Ich empfinde die gesamte Natur als Werk von Gottes Herrlichkeit, als Beweis seiner Größe und Macht. Ich sehe darin auch seine Liebe zum Detail, seine unerschöpfliche Kreativität. Die Symbiose von Pflanzen und Tieren, von den Baumwipfeln bis zu den Wurzeln. Flüsse, Seen und Meere: Alles ist miteinander verbunden und folgt einem verborgenen Plan. Im Frühjahr, wenn Bäume und Hecken mit Macht austreiben und wachsen, wenn Kitze, Hasen und Fuchswelpen geboren werden, wenn Vogelstimmen wieder erwachen und es in den Nestern zwitschert. Im Sommer mit seiner trägen Hitze, wenn alles sich nach einem erfrischenden Gewitterregen sehnt. Im Herbst, wenn die Bäume ihr Festkleid anziehen. Und im Winter, wenn sich alles zurückzieht, es in Wald und Flur ruhig wird. Darin ist eine unbeschreibliche Sinnlichkeit enthalten.
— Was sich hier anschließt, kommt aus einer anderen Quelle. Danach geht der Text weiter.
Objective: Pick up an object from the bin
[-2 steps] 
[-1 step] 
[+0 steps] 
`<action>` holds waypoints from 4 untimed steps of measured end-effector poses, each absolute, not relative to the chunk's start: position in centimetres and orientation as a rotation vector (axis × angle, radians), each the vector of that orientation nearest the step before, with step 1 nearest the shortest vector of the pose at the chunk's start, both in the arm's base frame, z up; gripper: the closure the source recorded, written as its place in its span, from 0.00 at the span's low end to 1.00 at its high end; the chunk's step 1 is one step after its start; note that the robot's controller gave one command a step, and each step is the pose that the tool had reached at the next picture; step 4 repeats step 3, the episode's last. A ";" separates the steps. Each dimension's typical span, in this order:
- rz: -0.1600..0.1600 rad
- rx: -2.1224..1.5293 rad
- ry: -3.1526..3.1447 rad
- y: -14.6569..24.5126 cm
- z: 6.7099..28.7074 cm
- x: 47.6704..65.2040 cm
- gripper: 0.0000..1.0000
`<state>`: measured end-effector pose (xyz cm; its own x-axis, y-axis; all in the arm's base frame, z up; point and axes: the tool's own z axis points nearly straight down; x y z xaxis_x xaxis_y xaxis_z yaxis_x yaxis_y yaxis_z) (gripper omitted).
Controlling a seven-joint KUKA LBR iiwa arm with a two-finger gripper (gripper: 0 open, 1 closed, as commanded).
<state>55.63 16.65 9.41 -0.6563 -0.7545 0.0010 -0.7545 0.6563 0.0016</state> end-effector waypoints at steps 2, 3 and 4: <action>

Entdecken wir in unserer Natur wieder die Sinnlichkeit! Sie besitzt eine Ästhetik, eingehaucht von ihrem Schöpfer. Durch unsere geöffneten Sinne können wir diese wunderbare Natur sehen, hören, riechen, schmecken, begreifen, in uns aufnehmen. Es befällt mich eine tiefe Ehrfurcht vor der Schöpfung. Ich kann nicht anders, als unseren Schöpfer darin zu sehen, und versuche, seinen Plan zu erkennen und danach zu handeln.

Hermine Lang lebt mit ihrem Mann im südlichen Franken. Sie liebt es, zu schreiben, in ihrem Garten zu arbeiten und singt im Kirchenchor. Außerdem ist sie mit Herzblut dabei, ihren kleinen Wald umzubauen und fit für den Klimawandel zu machen. Dieser Artikel erschien in Lydia 3/2022.